OpenFOAM is free software: you can redistribute it and/or modify it
under the terms of the GNU General Public License as published by
the Free Software Foundation, either version 3 of the License, or
(at your option) any later version.
OpenFOAM is distributed in the hope that it will be useful, but WITHOUT
ANY WARRANTY; without even the implied warranty of MERCHANTABILITY or
FITNESS FOR A PARTICULAR PURPOSE. See the GNU General Public License
for more details.
You should have received a copy of the GNU General Public License
along with OpenFOAM. If not, see <http://www.gnu.org/licenses/>.
Class
Foam::turbulentDigitalFilterFvPatchVectorField
Group
grpInletBoundaryConditions
Description
Velocity boundary condition generating synthetic turbulence-alike
time-series for LES and DES turbulent flow computations.
To this end, two synthetic turbulence generators can be chosen:
- Digital-filter method-based generator (DFM)
\verbatim
Klein, M., Sadiki, A., and Janicka, J.
A digital filter based generation of inflow data for spatially
developing direct numerical or large eddy simulations,
Journal of Computational Physics (2003) 186(2):652-665.
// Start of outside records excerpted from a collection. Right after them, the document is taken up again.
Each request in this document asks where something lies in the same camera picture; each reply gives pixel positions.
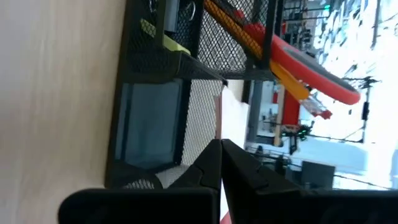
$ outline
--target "mesh basket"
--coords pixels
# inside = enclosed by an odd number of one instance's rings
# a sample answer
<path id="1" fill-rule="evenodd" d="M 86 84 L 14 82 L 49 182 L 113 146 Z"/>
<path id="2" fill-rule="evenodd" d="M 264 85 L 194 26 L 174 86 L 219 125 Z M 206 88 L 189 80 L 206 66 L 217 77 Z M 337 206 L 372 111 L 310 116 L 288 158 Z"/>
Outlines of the mesh basket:
<path id="1" fill-rule="evenodd" d="M 240 10 L 251 22 L 259 22 L 266 26 L 268 0 L 230 0 L 228 3 Z M 273 74 L 268 70 L 268 65 L 264 67 L 265 70 L 259 70 L 260 67 L 254 69 L 256 67 L 254 64 L 258 65 L 261 58 L 256 58 L 247 46 L 236 41 L 239 40 L 243 31 L 240 30 L 237 34 L 232 34 L 227 32 L 228 28 L 225 25 L 221 25 L 221 21 L 228 15 L 228 13 L 224 15 L 218 11 L 204 11 L 198 49 L 199 61 L 227 79 L 274 80 Z"/>
<path id="2" fill-rule="evenodd" d="M 227 82 L 215 70 L 195 59 L 203 1 L 181 0 L 177 32 L 165 32 L 186 48 L 183 51 L 171 51 L 159 45 L 159 36 L 156 36 L 159 13 L 151 8 L 158 3 L 127 1 L 119 63 L 120 84 L 117 84 L 121 86 L 121 93 L 118 94 L 117 87 L 115 105 L 119 106 L 112 121 L 112 130 L 116 132 L 111 133 L 109 144 L 107 187 L 153 189 L 156 188 L 154 180 L 168 187 L 215 136 L 214 97 Z M 158 99 L 169 93 L 170 85 L 177 98 L 174 105 Z M 177 109 L 170 117 L 173 107 Z M 175 120 L 173 126 L 164 129 L 170 120 Z M 166 159 L 159 151 L 165 141 L 171 143 L 169 152 L 164 154 L 172 155 Z M 123 176 L 115 174 L 115 165 L 112 165 L 115 162 L 110 159 L 126 165 L 117 170 Z M 141 178 L 142 172 L 137 169 L 126 171 L 130 166 L 157 174 L 157 177 Z"/>

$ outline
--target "metal mesh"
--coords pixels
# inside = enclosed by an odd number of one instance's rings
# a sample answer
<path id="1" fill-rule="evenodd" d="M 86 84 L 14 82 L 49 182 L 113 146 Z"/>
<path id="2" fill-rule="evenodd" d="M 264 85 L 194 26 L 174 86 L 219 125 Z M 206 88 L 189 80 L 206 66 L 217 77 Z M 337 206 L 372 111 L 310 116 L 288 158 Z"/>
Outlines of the metal mesh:
<path id="1" fill-rule="evenodd" d="M 188 106 L 182 164 L 191 165 L 216 134 L 214 97 L 223 87 L 220 80 L 193 80 Z"/>
<path id="2" fill-rule="evenodd" d="M 123 186 L 122 189 L 155 189 L 154 183 L 146 179 L 136 180 Z"/>
<path id="3" fill-rule="evenodd" d="M 176 67 L 175 57 L 173 57 L 173 53 L 168 50 L 131 54 L 130 59 L 134 63 L 128 64 L 129 68 L 136 72 L 136 74 L 146 76 L 167 73 L 169 70 Z"/>
<path id="4" fill-rule="evenodd" d="M 129 40 L 127 45 L 127 58 L 130 53 L 142 52 L 156 47 L 154 37 L 156 34 L 157 10 L 159 0 L 135 0 L 128 4 L 132 5 L 133 13 L 129 24 Z M 200 9 L 202 0 L 180 0 L 177 15 L 176 33 L 166 32 L 171 39 L 184 46 L 188 50 L 197 48 L 200 29 Z"/>
<path id="5" fill-rule="evenodd" d="M 156 174 L 157 178 L 159 178 L 162 186 L 164 188 L 169 187 L 175 180 L 177 180 L 187 169 L 189 166 L 181 165 L 177 167 L 173 167 L 171 169 L 162 171 Z"/>
<path id="6" fill-rule="evenodd" d="M 248 19 L 261 22 L 265 26 L 267 1 L 257 8 L 254 15 L 254 0 L 229 1 L 236 9 L 243 11 Z M 206 11 L 203 13 L 198 59 L 206 66 L 216 69 L 221 75 L 231 72 L 244 72 L 246 54 L 243 48 Z"/>
doi:10.1016/S0021-9991(03)00090-1
\endverbatim
- Forward-stepwise method-based generator (FSM)
\verbatim
Xie, Z.-T., and Castro, I.
Efficient generation of inflow conditions for large eddy simulation of
street-scale flows, Flow, Turbulence and Combustion (2008) 81(3):449-470
doi:10.1007/s10494-008-9151-5
\endverbatim
In DFM or FSM, a random number set (mostly white noise), and a group
of target statistics (mostly mean flow, Reynolds stress tensor profiles and
length-scale sets) are fused into a new number set (stochastic time-series,
yet consisting of the statistics) by a chain of mathematical operations
whose characteristics are designated by the target statistics, so that the
realised statistics of the new sets could match the target.
Random number sets ---->-|
|
DFM or FSM ---> New stochastic time-series consisting
| turbulence statistics
Turbulence statistics ->-|
The main difference between DFM and FSM is that the latter replaces the
streamwise convolution summation in DFM by a simpler and a quantitatively
justified equivalent procedure in order to reduce computational costs.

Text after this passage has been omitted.